____ TASK MATERIAL
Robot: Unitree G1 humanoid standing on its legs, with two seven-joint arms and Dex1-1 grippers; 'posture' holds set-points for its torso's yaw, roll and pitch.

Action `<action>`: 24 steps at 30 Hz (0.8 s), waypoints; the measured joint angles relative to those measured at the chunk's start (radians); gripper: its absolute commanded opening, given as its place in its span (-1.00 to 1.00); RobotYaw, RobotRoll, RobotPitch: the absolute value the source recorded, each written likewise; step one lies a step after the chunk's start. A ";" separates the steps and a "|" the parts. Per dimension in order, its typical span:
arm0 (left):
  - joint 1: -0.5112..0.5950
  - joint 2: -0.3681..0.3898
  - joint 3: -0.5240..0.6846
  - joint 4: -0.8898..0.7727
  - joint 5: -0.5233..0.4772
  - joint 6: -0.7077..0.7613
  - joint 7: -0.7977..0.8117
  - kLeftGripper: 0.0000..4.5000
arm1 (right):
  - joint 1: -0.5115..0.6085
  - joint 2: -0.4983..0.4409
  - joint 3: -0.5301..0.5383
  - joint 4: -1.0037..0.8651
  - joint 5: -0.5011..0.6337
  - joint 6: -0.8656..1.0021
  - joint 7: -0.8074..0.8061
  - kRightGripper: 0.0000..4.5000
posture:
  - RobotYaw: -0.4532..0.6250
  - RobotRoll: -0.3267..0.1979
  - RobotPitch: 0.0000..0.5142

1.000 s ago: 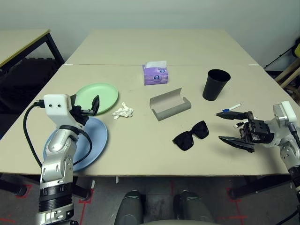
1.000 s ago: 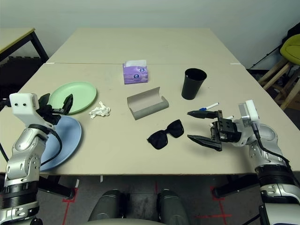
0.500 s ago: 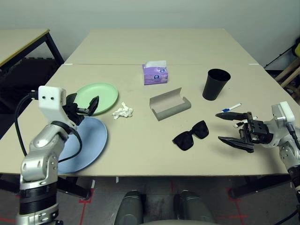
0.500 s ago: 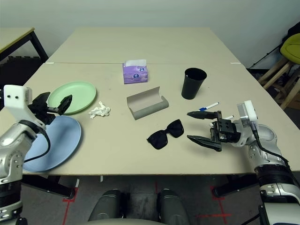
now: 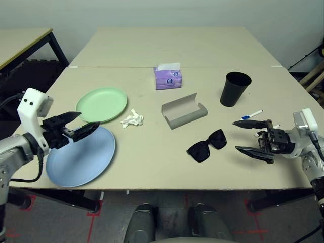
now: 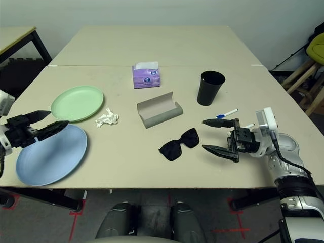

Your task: Organize and tidy the items on the table.

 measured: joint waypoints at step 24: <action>0.073 -0.012 -0.023 0.131 0.113 0.056 0.015 1.00 | -0.004 0.000 0.000 -0.008 -0.019 0.014 0.000 0.98 | 0.03 0.25 -0.74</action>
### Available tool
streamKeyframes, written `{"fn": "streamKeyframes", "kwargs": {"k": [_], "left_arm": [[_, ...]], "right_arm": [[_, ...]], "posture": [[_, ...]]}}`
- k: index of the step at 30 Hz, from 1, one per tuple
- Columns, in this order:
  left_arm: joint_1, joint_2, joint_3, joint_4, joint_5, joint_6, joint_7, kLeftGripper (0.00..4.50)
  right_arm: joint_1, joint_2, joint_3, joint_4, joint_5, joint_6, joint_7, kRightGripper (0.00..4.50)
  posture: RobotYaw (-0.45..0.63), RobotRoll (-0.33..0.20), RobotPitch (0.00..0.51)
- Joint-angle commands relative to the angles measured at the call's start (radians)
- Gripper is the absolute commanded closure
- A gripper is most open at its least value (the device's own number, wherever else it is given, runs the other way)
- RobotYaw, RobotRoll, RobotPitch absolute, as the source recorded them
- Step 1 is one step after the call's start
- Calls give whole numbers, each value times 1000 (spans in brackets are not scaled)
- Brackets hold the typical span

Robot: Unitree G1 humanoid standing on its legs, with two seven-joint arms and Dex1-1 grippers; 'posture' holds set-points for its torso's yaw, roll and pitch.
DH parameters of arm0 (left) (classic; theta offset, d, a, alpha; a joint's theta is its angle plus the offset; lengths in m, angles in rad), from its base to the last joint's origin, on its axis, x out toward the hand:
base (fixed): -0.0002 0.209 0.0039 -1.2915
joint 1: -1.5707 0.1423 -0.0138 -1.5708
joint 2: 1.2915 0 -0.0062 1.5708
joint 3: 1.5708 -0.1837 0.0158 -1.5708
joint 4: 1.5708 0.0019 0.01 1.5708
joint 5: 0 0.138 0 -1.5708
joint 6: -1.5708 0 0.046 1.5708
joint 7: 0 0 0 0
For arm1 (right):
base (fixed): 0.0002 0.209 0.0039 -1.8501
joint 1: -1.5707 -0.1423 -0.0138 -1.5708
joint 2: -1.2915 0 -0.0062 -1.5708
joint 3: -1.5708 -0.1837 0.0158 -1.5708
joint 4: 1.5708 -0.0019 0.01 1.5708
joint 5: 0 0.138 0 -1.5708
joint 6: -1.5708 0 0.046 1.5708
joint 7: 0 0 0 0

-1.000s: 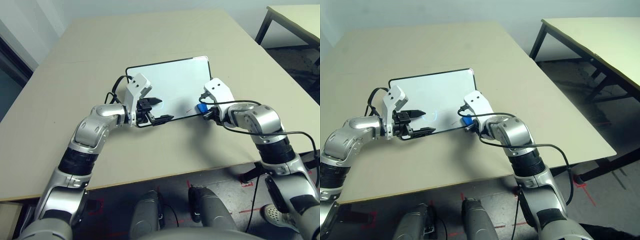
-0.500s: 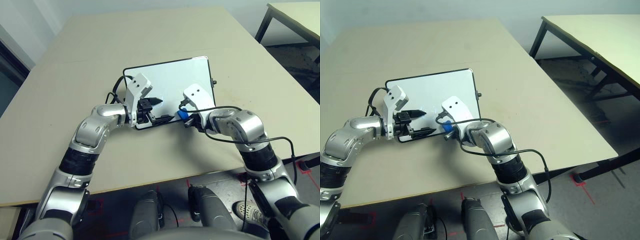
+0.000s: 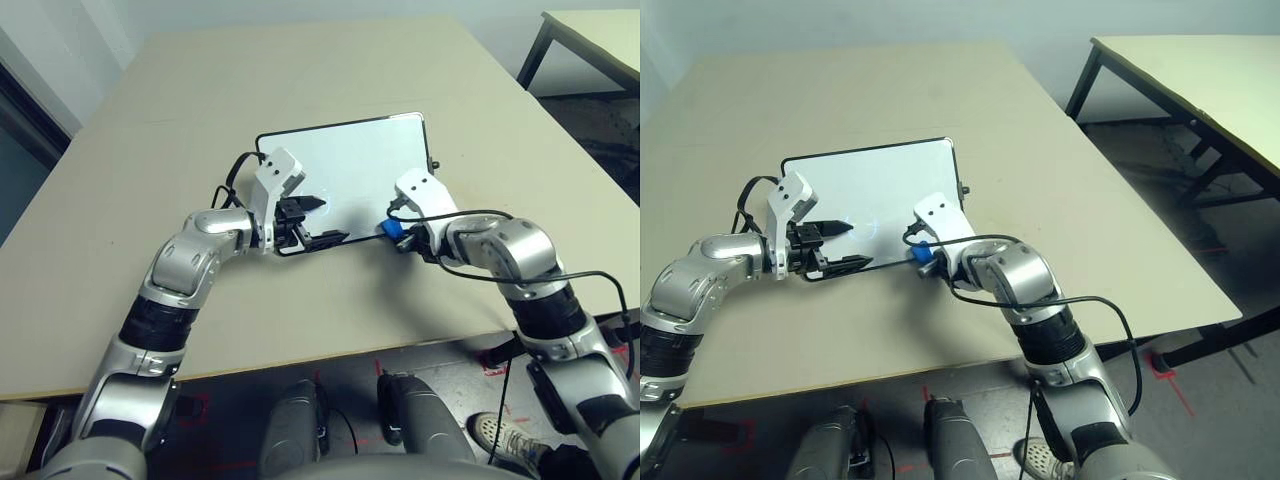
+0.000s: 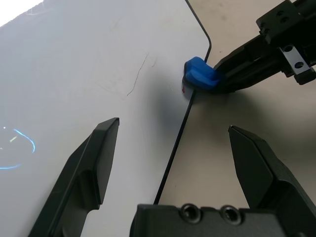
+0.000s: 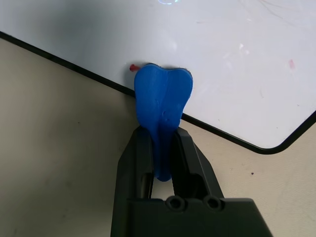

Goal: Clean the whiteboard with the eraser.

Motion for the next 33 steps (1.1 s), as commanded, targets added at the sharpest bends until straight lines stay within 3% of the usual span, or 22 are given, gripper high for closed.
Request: {"fn": "streamKeyframes", "kwargs": {"k": [1,10,24,33], "left_arm": [[10,-3,-17,-8,0,6,1,0],[13,-4,-15,-12,0,9,3,0],[14,-10,-17,-11,-3,8,7,0],[10,-13,-17,-4,0,6,4,0]], "right_arm": [[-11,34,-10,-16,5,28,-18,4027],[5,98,29,-101,44,108,-13,4027],[-12,-52,12,-17,21,73,-3,4039],[-29,5,19,-46,44,97,-5,4040]], "posture": [[-104,0,145],[-97,0,143],[-109,0,143],[-106,0,144]]}}
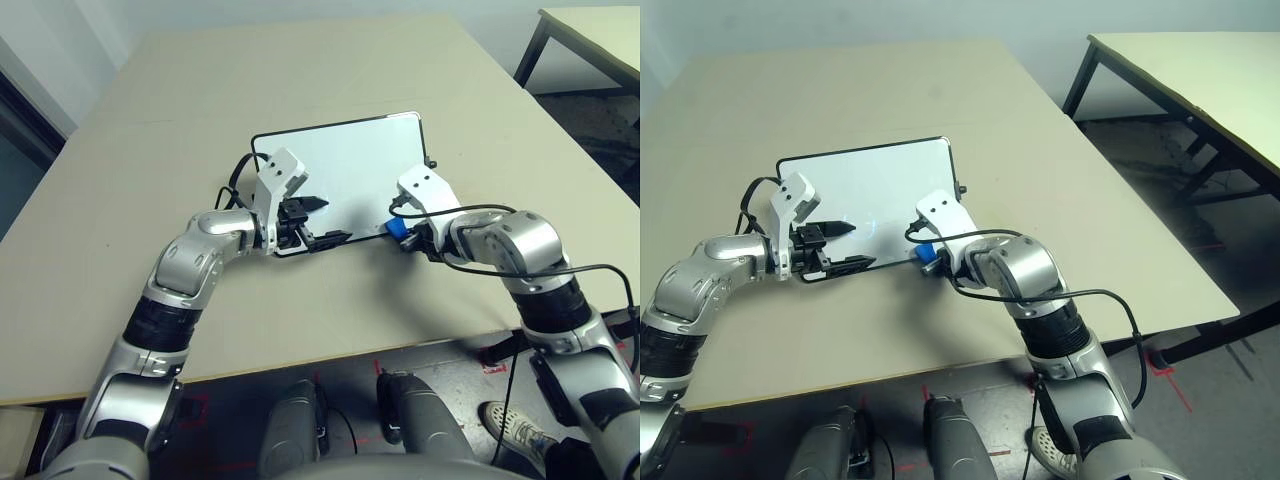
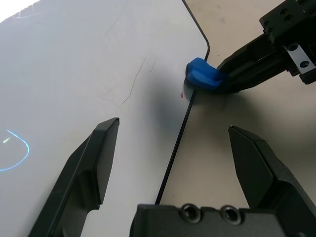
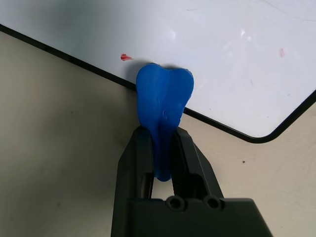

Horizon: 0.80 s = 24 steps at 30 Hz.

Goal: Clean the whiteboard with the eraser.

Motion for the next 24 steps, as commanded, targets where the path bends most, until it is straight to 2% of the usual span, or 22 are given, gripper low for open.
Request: {"fn": "streamKeyframes", "kwargs": {"k": [1,7,10,19,24], "left_arm": [[9,0,-15,-4,0,5,-3,0],[12,0,-13,-12,-1,11,2,0],[15,2,-9,-18,-3,15,5,0],[31,11,0,-34,-8,22,10,0],[24,1,-6,-28,-8,22,15,0]], "right_arm": [[-7,34,10,-19,13,17,-4,4040],[-20,120,28,-32,16,27,-15,4041],[-19,132,41,-31,15,30,-15,4041],[18,5,51,3,2,3,14,4042],[-9,-48,34,48,-8,-20,28,4043]], "posture": [[-104,0,144],[-97,0,146],[-87,0,148],[-93,0,151],[-102,0,150]]}}
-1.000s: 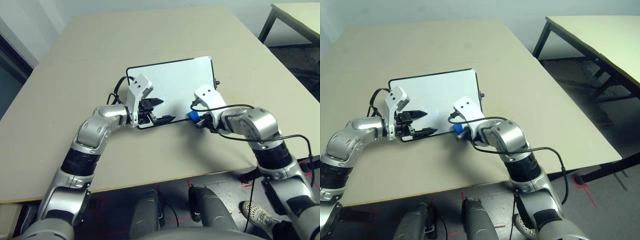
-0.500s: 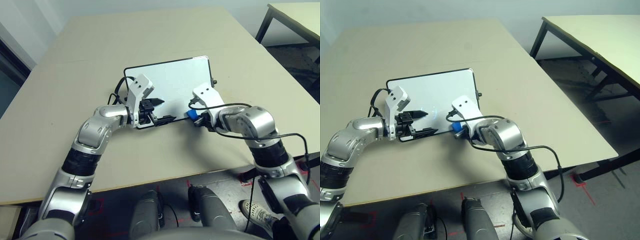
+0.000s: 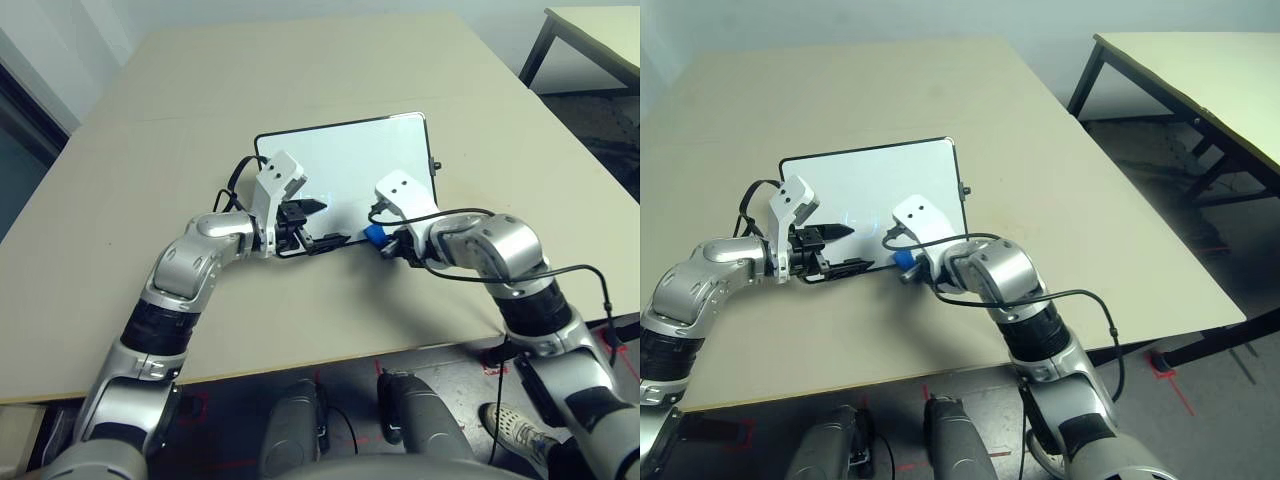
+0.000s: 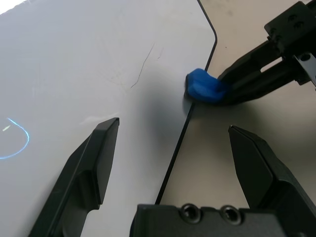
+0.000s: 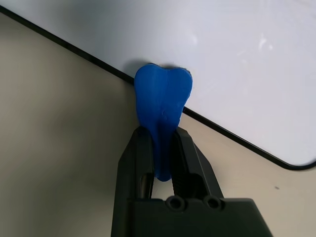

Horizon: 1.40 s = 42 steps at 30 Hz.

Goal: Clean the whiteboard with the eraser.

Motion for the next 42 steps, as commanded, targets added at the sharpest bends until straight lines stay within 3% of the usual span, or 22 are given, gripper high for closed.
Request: {"fn": "streamKeyframes", "kwargs": {"k": [1,20,29,33,42], "left_arm": [[2,-4,-8,-11,-4,5,3,0],[2,-9,-8,-10,-4,4,2,0],[2,-9,-8,-12,-5,5,3,0],[2,-9,-9,-11,-5,5,1,0],[-6,-13,-12,-1,-3,1,-2,0]], "right_arm": [[-9,-24,-8,46,-12,1,-6,4044],[-26,102,-4,-19,17,54,-21,4045],[14,-34,-10,44,-8,-3,-8,4059],[0,-47,-26,64,-8,-14,-9,4059],[-28,64,-23,6,22,33,-27,4060]], "posture": [[-104,0,150],[-96,0,148],[-99,0,148],[-101,0,150],[-103,0,150]]}}
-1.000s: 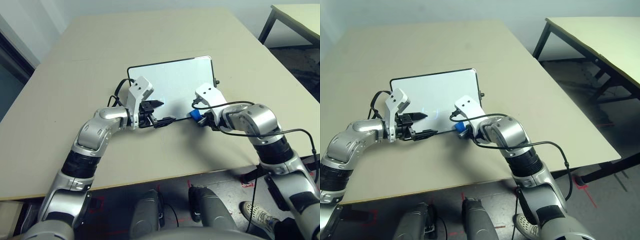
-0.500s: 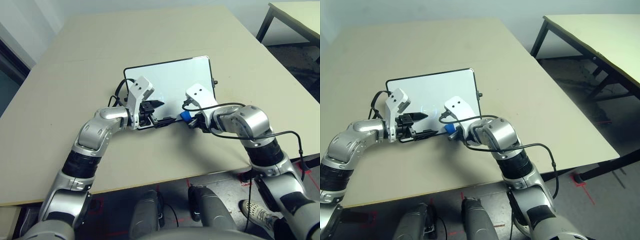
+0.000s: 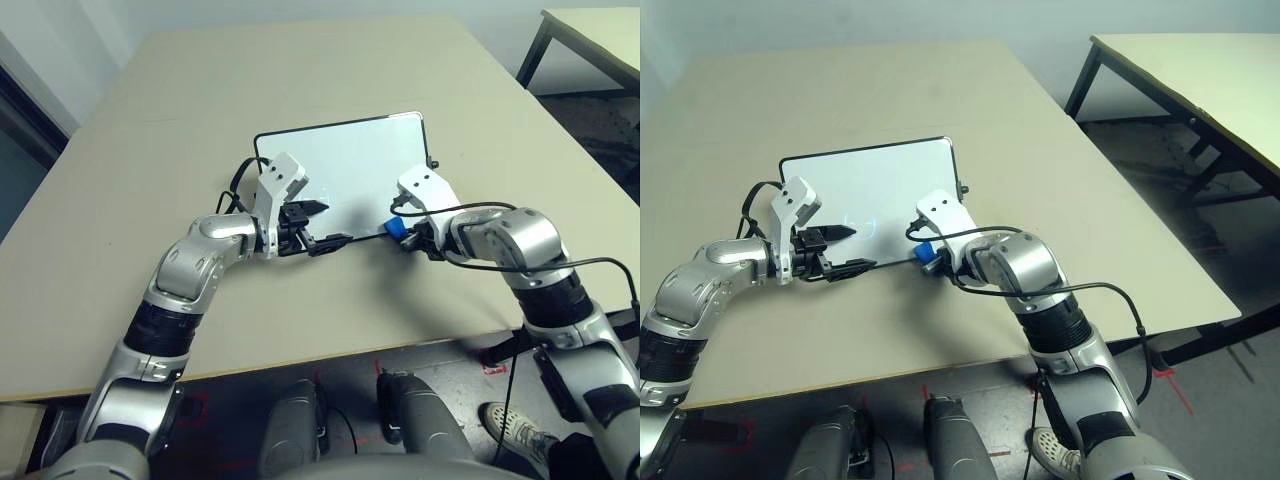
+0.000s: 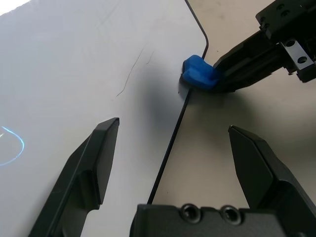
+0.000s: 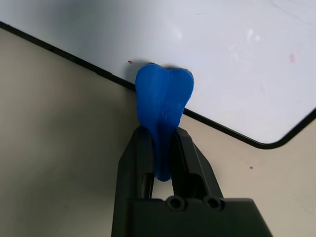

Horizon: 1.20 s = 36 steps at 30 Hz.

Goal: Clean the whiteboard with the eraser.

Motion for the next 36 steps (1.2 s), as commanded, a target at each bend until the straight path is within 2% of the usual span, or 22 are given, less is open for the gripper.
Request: {"fn": "streamKeyframes", "kwargs": {"k": [1,9,19,26,36], "left_arm": [[-1,-1,-11,-2,-2,2,-1,0],[10,5,-3,-18,-5,11,3,0],[14,7,-2,-21,-8,13,7,0],[2,-2,-9,-10,-6,8,6,0],[4,2,-5,-13,-7,10,6,0]], "right_arm": [[-8,45,10,-30,13,25,-9,4060],[-4,93,33,-49,25,42,-11,4060],[29,15,-4,-53,42,95,4,4060],[15,12,-32,-33,43,106,-6,4060],[-16,109,-32,-34,56,101,-20,4061]], "posture": [[-101,0,150],[-88,0,156],[-97,0,155],[-105,0,154],[-92,0,153]]}}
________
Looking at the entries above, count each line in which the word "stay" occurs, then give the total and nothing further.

■ SOLUTION BELOW: 2